• _WORK TO COMPLETE_: Within the material below, filter for lines that hold the word "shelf".

======

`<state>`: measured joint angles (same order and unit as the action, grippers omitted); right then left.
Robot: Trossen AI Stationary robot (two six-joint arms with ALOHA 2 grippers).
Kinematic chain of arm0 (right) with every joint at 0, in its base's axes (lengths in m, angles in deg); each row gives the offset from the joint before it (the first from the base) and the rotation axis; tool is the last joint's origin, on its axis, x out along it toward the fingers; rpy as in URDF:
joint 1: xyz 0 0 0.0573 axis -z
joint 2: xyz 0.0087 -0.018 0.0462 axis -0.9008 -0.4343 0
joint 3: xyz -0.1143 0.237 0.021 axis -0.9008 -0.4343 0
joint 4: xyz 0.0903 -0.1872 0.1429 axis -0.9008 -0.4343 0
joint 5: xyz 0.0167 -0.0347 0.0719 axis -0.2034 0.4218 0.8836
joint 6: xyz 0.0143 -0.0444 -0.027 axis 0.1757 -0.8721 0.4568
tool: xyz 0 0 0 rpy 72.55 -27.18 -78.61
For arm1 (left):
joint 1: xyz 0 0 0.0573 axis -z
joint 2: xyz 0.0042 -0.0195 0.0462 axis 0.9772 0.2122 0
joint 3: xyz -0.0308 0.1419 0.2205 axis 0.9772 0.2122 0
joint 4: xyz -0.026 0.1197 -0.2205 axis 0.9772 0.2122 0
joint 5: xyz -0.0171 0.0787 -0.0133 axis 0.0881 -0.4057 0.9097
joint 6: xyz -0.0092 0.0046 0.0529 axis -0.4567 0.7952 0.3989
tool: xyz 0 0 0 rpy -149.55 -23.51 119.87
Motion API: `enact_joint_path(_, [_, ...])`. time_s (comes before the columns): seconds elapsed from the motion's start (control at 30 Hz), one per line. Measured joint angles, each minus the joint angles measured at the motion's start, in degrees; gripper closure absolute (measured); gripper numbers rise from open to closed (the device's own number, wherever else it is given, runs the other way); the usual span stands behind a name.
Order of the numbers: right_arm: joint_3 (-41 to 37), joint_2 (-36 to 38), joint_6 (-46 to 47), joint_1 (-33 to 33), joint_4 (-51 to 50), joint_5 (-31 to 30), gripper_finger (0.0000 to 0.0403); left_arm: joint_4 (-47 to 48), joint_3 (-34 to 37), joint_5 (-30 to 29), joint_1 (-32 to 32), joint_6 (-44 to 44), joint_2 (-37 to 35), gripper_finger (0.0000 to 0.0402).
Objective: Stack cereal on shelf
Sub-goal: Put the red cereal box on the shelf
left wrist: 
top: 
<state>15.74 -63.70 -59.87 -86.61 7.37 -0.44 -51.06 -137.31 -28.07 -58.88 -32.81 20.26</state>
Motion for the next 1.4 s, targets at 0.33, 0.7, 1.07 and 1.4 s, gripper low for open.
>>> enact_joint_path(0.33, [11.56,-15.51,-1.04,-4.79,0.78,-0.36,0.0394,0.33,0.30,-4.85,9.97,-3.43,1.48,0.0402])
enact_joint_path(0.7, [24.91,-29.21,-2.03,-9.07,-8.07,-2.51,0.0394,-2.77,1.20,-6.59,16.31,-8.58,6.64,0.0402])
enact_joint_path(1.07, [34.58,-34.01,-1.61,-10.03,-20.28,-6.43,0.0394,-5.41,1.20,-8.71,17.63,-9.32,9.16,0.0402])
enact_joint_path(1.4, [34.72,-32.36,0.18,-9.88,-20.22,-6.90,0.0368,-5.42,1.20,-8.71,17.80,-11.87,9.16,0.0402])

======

• _ANSWER SECTION_:
Objective: Stack cereal on shelf
Sub-goal: Put the red cereal box on the shelf

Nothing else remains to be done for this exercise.